ハルグミの木の辺りでロキが足を止めたのでサクラも足を止める。
ロキが向き合ってフードを取るので、サクラは不思議そうな顔になる。
「過保護の従者がヘルシリアまで探しにきてしまったらしい」
サクラは驚いてロキを見る。
そして周囲を見渡した。
「ところでこのローブ買い取らせてもらってもいいだろうか」
何を言うのかと思えばそんなことで、ぽかんとした後サクラは笑って「プレゼントします」と言う。
「一つ、提案があるんだが」
「なんですか?」
そんな話から始まったからか、サクラは笑顔で首を傾げる。
「旅をしないか」
「……一緒に?」
「一緒に」
怪訝な顔で問うたら真面目な顔で即答される。
「私と王子様で?」
「一人二人増えるかもしれないが」
「本当に一人二人だけですか?」
「……説得する」
「問題は大丈夫なんですか?」
呑気に旅をしていい立場と状況なのだろうかとサクラとしては思う。
「むしろ解決するまで俺はいない方がいいかもしれない。

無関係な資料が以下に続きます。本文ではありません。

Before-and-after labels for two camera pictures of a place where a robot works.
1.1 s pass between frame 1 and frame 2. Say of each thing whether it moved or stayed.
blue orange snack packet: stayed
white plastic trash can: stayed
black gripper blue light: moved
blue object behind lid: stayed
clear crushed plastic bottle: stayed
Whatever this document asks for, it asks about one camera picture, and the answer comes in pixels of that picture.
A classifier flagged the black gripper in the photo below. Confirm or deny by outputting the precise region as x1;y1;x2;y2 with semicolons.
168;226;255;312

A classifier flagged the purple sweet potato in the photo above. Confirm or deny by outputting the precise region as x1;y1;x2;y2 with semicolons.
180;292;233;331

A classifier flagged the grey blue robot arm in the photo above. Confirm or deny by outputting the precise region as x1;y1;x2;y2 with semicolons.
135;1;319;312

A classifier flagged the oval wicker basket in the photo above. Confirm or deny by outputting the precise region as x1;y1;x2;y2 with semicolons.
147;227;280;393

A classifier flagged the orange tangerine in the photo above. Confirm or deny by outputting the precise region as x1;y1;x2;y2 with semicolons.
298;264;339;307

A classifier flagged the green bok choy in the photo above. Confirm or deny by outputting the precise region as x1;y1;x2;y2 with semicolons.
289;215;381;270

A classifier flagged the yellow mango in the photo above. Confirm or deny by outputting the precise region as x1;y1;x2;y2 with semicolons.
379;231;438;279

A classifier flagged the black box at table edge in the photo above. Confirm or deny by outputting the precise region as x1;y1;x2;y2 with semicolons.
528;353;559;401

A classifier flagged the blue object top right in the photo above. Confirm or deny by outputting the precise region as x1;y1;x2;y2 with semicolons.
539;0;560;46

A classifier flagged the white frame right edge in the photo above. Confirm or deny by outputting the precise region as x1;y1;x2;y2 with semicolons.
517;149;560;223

一度王宮に戻って、すぐにまた出るつもりだ。迎えに来るから、一緒に旅をしてみないか」
「……どうして私と」
「お互いにいい案だと思った」
「どうして私とじゃなくて、どうして旅?って聞くところでしたか……」
「俺は魔法の勉強がしたい。お前も、いろいろ学びたいことや試してみたいことがあるんじゃないのか? この村にいてもほとんど何もできないだろう。だが旅をするのは簡単じゃない。ましてや女の一人旅ともなれば。金の問題もある」
「旅の間のお金はあなたが出してくれると?」
「その代わり俺が怪我をしたときは無償で治してくれ」
「……それは一緒に旅をするなら旅仲間からいちいちお金は取りませんけど」
「竜を見に行かないか。桜の花を探しにいこう。都会の大きな図書館に興味はないか。小さな火を出す程度ではなく強力な魔法を見せてやる。魔力が低くても教える者がいればお前ももう少し使えるようになるはずだ。前世の話ももっと聞かせてくれ。俺はサクラとの旅を想像するだけで楽しい。お前はどうだ?」
「……全部、楽しそうです」
少し悔しそうに言うサクラにロキは笑う。
「また来るときまでに考えておいてくれ」
「……本気にしますよ」
「してくれた方が嬉しい。旅に出てしたいことを考えておいてくれ。俺も考えておく」
ロキはペンダントを外すと、魔色石を握る。
「今は持ち合わせが少ないが、次に来たときに買い取る。それを治療費として受け取ってくれ」
春殻が付いた枝が降ってきて、それを掴む。
サクラは驚いた顔で見上げた。
鋭利なもので切られたかのように、手が届かない高さの枝が切れていた。
「それ、ください。お金は要りません。それで十分です」
どうせ高額で買い取った後渡してくるつもりのロキに、サクラは枝を受け取ってそう言う。
「神殿に目を付けられるようなことは」
「はい、気を付けます」
「……本当に気を付けてくれよ」
「王子様の魔力がどれだけ高いかよくわかりました」
サクラが少し呆れたように魔色石を指差してそんなことを言うので、ロキは不思議に思いながら魔色石を見て、あっ……となる。
「……未熟なもので」
魔色石はすっかり薄い色になってしまっていた。
「離れた場所で魔法を使うには魔力をその分消費する、魔法を攻撃に使う魔導士はだから魔力が多いことが必須……らしいですけど、私の魔力では魔導士にはなれないわけですね」
「……上手い魔法使いは魔力の節約も上手いんだ。俺が下手だから」
節約する必要もないくらい魔力が膨大だからではとちょっとサクラは思った。
「ロキ、ありがとう」
驚いた顔をしたロキに、サクラは笑って、魔色石を持つロキの手ごと両手で包む。